Encode the input sequence into a fixed-size representation, then decode it into another sequence.


4. Encoder


Role of Encoder

The encoder reads the entire input sequence and compresses it into:

  • A context vector
  • Often the final hidden state ( h_T ) (and cell state ( c_T ) in LSTM)

Encoder Operation

Given input sequence: [ (x_1, x_2, ..., x_T) ]

The encoder LSTM computes: [ (h_1, c_1), (h_2, c_2), ..., (h_T, c_T) ]

Final states:

  • ( h_T ): summary of sequence
  • ( c_T ): long-term memory

These are passed to the decoder.


Encoder Diagram

Encoder Diagram


Subtle Clarification

❌ Encoder does not output predictions ✅ Encoder outputs a latent representation


5. Decoder


Role of Decoder

The decoder:

  • Generates output one step at a time
  • Uses encoder’s final state as initialization
  • Predicts next token conditioned on previous outputs

Decoder Initialization

Initial states:

$$ h_0^{dec} = h_T^{enc} $$

$$ c_0^{dec} = c_T^{enc} $$


Decoder Recurrence

At time (t):

$$ (h_t^{dec}, c_t^{dec}) = \text{LSTM}(y_{t-1}, h_{t-1}^{dec}, c_{t-1}^{dec}) $$

Output probability:

$$ p(y_t | y_{<t}, x) = \text{Softmax}(W_o h_t^{dec}) $$


Training vs Inference

Training (Teacher Forcing):

  • Ground truth previous token is used
  • Faster convergence

Inference:

  • Model’s own prediction is fed back
  • Error accumulation possible

Decoder Diagram

decoder


6. Putting the Encoder and Decoder Together


Full architecture

a more detailed architecture is Detailed Architecture

Full Pipeline

  1. Encoder reads input sequence
  2. Final encoder states summarize input
  3. Decoder initializes from encoder
  4. Decoder generates output sequentially

Example: Machine Translation

Input:

"I am a student"

Encoder produces:

Context vector

Decoder generates:

"Je suis un étudiant"

One token at a time.


Major Limitation of Basic Encoder–Decoder

❌ Fixed-size context vector ❌ Information bottleneck for long sequences

This led to Attention Mechanisms, which allow the decoder to look back at all encoder states.

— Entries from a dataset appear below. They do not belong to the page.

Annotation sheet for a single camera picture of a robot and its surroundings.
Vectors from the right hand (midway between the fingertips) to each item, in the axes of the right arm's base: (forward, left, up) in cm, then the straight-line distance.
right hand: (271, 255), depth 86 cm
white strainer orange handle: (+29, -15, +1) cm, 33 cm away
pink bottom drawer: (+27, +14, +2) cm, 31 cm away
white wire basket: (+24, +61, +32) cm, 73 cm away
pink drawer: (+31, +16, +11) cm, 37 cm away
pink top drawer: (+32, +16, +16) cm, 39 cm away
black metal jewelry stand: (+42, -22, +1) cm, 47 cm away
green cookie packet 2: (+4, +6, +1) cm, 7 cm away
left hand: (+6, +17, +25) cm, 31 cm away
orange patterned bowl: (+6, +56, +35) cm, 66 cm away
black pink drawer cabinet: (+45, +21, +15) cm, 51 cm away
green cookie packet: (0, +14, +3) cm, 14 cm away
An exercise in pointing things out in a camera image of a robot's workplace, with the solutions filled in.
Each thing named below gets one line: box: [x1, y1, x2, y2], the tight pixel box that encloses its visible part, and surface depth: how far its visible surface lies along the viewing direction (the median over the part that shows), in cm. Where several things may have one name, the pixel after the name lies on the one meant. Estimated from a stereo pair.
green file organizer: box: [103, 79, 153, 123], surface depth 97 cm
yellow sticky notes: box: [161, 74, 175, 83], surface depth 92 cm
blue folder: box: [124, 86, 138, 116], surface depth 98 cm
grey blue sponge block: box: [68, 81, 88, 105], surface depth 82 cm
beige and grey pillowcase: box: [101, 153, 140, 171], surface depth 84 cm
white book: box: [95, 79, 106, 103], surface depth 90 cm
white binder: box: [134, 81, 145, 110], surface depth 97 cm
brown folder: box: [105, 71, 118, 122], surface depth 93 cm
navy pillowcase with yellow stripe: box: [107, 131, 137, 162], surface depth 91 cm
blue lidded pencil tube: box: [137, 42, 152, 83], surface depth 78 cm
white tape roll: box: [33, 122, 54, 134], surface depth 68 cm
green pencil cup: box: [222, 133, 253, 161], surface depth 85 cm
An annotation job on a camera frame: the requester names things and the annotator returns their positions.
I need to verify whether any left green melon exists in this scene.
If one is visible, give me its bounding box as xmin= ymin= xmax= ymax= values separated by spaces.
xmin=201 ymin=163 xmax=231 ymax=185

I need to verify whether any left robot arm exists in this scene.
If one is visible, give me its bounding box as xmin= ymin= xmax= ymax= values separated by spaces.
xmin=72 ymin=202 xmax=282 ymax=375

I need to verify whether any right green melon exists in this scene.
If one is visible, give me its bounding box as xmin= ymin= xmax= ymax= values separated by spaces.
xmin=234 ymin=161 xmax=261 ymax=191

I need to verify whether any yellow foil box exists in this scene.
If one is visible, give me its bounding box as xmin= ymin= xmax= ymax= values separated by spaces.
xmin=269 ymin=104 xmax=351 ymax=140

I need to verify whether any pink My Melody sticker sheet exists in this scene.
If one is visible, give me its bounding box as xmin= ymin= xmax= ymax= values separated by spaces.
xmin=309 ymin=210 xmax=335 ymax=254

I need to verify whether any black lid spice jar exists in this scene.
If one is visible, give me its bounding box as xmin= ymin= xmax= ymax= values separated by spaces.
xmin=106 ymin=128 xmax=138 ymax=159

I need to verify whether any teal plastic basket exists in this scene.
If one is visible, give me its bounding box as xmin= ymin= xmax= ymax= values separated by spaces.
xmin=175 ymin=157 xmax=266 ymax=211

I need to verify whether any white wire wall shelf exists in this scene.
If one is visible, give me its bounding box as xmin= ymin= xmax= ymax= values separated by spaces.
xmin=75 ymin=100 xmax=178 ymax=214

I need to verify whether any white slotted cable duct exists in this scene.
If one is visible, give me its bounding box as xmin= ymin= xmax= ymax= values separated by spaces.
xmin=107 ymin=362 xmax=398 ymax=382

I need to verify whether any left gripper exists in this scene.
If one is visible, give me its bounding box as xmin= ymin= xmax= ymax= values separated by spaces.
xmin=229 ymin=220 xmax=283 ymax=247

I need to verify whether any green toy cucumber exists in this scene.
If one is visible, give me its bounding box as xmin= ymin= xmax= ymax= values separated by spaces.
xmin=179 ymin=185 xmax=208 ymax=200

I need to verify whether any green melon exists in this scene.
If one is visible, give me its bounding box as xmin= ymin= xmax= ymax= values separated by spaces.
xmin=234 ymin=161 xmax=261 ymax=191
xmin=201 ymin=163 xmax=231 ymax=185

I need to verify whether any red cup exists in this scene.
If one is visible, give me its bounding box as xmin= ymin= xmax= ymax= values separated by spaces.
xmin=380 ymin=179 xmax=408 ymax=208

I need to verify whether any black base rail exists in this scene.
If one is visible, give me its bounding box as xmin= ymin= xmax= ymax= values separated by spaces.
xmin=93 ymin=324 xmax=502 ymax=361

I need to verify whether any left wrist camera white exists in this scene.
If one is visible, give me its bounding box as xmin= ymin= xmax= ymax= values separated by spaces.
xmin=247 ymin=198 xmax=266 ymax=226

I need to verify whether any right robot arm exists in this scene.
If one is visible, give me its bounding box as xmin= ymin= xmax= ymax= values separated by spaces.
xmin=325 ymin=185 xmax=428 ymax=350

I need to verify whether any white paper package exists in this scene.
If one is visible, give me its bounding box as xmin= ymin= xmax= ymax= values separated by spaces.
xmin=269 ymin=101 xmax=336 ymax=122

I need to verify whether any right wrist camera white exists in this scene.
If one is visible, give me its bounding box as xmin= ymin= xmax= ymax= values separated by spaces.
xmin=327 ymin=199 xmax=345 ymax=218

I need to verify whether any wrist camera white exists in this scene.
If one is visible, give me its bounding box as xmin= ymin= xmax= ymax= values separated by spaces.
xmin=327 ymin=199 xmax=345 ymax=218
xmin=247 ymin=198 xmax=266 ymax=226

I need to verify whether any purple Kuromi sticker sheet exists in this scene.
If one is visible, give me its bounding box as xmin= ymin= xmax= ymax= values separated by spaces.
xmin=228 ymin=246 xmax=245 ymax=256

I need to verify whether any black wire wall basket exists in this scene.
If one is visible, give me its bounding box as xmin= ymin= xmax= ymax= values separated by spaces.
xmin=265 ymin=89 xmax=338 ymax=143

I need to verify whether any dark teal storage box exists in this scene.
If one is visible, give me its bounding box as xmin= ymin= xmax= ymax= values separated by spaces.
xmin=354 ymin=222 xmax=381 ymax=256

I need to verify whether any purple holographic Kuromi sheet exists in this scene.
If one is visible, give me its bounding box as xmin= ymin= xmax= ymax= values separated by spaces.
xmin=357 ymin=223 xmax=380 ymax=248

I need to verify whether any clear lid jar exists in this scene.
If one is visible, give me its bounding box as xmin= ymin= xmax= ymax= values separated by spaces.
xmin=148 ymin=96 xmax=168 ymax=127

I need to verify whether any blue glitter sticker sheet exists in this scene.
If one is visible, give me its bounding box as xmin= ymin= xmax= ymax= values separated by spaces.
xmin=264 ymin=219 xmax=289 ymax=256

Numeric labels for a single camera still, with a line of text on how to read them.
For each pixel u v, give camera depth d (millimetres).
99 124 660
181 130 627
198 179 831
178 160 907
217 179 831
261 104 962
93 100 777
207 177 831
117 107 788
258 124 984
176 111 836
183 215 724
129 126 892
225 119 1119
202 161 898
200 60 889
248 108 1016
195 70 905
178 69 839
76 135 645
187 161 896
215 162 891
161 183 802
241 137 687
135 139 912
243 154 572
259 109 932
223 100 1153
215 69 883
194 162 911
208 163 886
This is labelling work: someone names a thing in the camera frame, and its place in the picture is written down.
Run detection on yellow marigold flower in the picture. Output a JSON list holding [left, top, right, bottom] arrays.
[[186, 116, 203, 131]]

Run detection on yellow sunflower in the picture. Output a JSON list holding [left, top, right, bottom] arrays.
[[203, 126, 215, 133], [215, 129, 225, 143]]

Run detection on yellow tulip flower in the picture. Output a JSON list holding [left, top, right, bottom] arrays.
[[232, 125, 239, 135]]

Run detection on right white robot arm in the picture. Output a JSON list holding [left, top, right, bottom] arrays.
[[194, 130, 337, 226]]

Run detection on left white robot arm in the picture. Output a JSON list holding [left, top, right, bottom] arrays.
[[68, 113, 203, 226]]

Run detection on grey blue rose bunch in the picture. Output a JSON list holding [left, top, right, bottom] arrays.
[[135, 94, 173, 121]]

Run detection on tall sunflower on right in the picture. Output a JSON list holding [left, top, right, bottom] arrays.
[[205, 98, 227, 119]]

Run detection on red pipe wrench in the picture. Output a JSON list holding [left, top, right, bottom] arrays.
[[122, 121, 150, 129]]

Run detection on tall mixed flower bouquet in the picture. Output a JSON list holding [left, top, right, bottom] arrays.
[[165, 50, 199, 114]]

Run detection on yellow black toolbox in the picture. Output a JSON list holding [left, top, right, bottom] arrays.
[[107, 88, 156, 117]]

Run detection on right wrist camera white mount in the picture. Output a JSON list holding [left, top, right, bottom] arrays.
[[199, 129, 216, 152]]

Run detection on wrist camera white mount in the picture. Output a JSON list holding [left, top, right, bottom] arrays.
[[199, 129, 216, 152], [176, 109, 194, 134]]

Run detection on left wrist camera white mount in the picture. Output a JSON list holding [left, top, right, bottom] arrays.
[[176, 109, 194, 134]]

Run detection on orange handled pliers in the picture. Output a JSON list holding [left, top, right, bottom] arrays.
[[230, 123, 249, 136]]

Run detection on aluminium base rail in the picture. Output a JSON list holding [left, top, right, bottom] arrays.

Encoder–Decoder with Attention (Preview)

Instead of using only ( h_T ):

$$ c_t = \sum_{i=1}^{T} \alpha_{ti} h_i^{enc} $$

Where:

  • ( \alpha_{ti} ) are attention weights

This is the foundation of Transformers.


7. Common Misconceptions (Corrected)

Misconception Correction
LSTM remembers everything It learns what to remember
Gates are hard switches Gates are differentiable
Encoder outputs prediction Encoder outputs representation
LSTM fully solves long memory Attention does better
LSTM is obsolete Still used in low-latency systems

8. Applications of LSTM Encoder–Decoder

  • Neural machine translation
  • Speech recognition
  • Time-series forecasting
  • Video captioning
  • Text summarization
  • Anomaly detection

9. Summary Table

Component Purpose
LSTM Cell Controlled memory
Gates Regulate information
Encoder Compress sequence
Decoder Generate sequence
Teacher forcing Stable training
Attention Remove bottleneck

Final Takeaway

LSTM introduced learnable memory control, and Encoder–Decoder architectures enabled sequence-to-sequence learning, forming the conceptual bridge from RNNs to modern Transformer-based models.